裏を返せば、ここは会社が敷いたレールがない会社です。DEKAPAIの各社が「うちに来れば何を経験できるか」を語るのに対し、マッキンゼーは「お前は何を成し遂げたいのか」を問い返してくる。この非対称を理解しないまま選考に臨むと、面接の一問目で崩れます。
これは戦略ファーム編(MBB=マッキンゼー・BCG・ベイン)の開幕号です。就活市場の頂点に立つこのファームを、投資家(にあたる視点)・経営者・社員・内定者の4つの目で解剖し、悪名高いケース面接と、独自の人物評価「PEI」の攻略までを配ります。
この記事の使い方: ES提出前→武器庫と実戦①だけ/Solve・ケース前→実戦②だけ/面接前→実戦③④だけ/内定後→最終章だけ。

武器庫:他の就活生が知らない5つのファクト

① "My Own McKinsey"——レールがないという設計思想
マッキンゼーの人材哲学は「組織のために個人がいるのではなく、個人のゴールのために場がある」。Up or Outを最も純度高く体現するファームであり、2年前後でアソシエイトに昇進、多くが数年でPE・事業会社・起業・スタートアップ経営へ「卒業」します。この会社の価値は在籍年数ではなく、去った後のキャリアの飛距離で測られます。
→ 使い方:「御社を通過点と考えています」と正直に言ってよい、むしろ言うべき唯一のファームです(NRIやIBMでこれを言うと事故りますが、ここでは逆)。
② もう「提言だけ」のファームではない——QuantumBlack
マッキンゼーは戦略提言型から実行伴走型へ進化しました。中核がQuantumBlack(AI by McKinsey)——2015年に買収したデータ分析部隊で、いまやマッキンゼーのAI変革の心臓部です。2025年11月には世界2,000人の経営層調査「The State of AI」を公表し、**「AIを全社展開して利益に結びつけた企業はわずか6%」**という数字で議論を主導しました。「戦略の会社」というイメージだけで志望すると、この実装力の側面を見落とします。
③ 日本代表は岩谷直幸——15年ぶりの日本人トップ
2021年、岩谷直幸氏が15年ぶりの日本人日本代表に就任。1971年開設の東京オフィスは50年以上の歴史を持ち、日本企業の長期取引慣行やオペレーション改革に踏み込んできました。「グローバルの知見を日本の産業構造に翻訳する」立ち位置は、外資でありながら日本市場に深くコミットしている証拠です。
④ 新卒はBA(ビジネスアナリスト)——1年目から経営層と対峙
大卒新卒はビジネスアナリスト(BA)として入社。初任給は月50〜55万円程度+業績賞与で、年収の目安は約650〜900万円。ただし報酬は"責任の対価"で、1年目から大企業の経営層と直接議論するのが常態です。学歴フィルターの噂が絶えませんが、実際に見られるのは学歴そのものより、後述するケースとPEIで示す思考の質です。

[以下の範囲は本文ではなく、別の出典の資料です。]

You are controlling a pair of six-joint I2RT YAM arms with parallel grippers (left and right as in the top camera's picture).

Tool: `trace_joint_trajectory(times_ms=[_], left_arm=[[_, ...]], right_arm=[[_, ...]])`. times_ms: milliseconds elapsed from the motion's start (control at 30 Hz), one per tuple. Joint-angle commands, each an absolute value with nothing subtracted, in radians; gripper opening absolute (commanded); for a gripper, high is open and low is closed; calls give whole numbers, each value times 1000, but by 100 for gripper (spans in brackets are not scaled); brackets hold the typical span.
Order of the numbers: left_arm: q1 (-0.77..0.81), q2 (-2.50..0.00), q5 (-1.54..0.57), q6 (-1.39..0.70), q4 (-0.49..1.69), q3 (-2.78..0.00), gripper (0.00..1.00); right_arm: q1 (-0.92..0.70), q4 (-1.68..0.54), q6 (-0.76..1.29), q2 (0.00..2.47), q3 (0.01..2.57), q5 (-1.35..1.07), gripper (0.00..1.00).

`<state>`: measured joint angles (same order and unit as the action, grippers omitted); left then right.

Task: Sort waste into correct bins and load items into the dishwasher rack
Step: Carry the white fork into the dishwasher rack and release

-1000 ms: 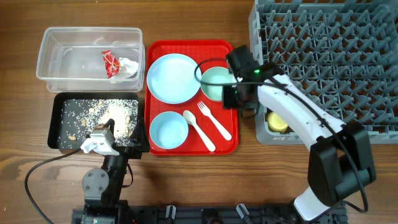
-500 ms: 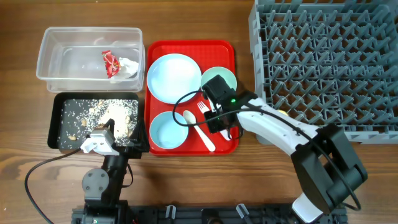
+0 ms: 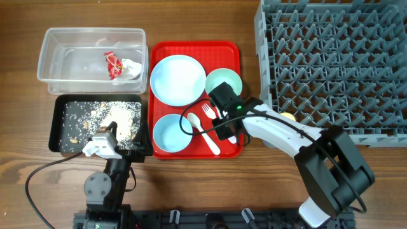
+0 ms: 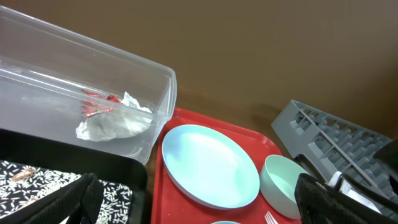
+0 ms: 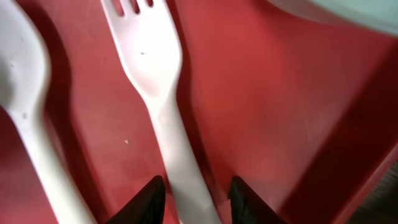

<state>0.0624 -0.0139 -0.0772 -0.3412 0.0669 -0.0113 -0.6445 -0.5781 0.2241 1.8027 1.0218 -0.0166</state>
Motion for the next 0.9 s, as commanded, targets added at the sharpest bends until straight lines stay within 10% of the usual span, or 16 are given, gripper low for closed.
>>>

⑤ 選考の関門は「Solve」と「PEI」——他社と別物の二枚看板
選考フローはES→McKinsey Solve(旧Problem Solving Game)→複数回の面接(ケース+PEI)→パートナー面接。Solveは生態系構築・図表読み取り・微生物などをテーマにしたオンラインのゲーム型思考テストで、数年ごとに形式が変わり対策本が効きにくい。そして面接ではPEI(Personal Experience Interview)——Connection / Drive / Leadership / Growthの4軸で過去の実体験を深掘りする独自の人物評価が、ケースと並行して行われます。ケース対策だけしてPEIを軽視した学生が、最も多く落ちます。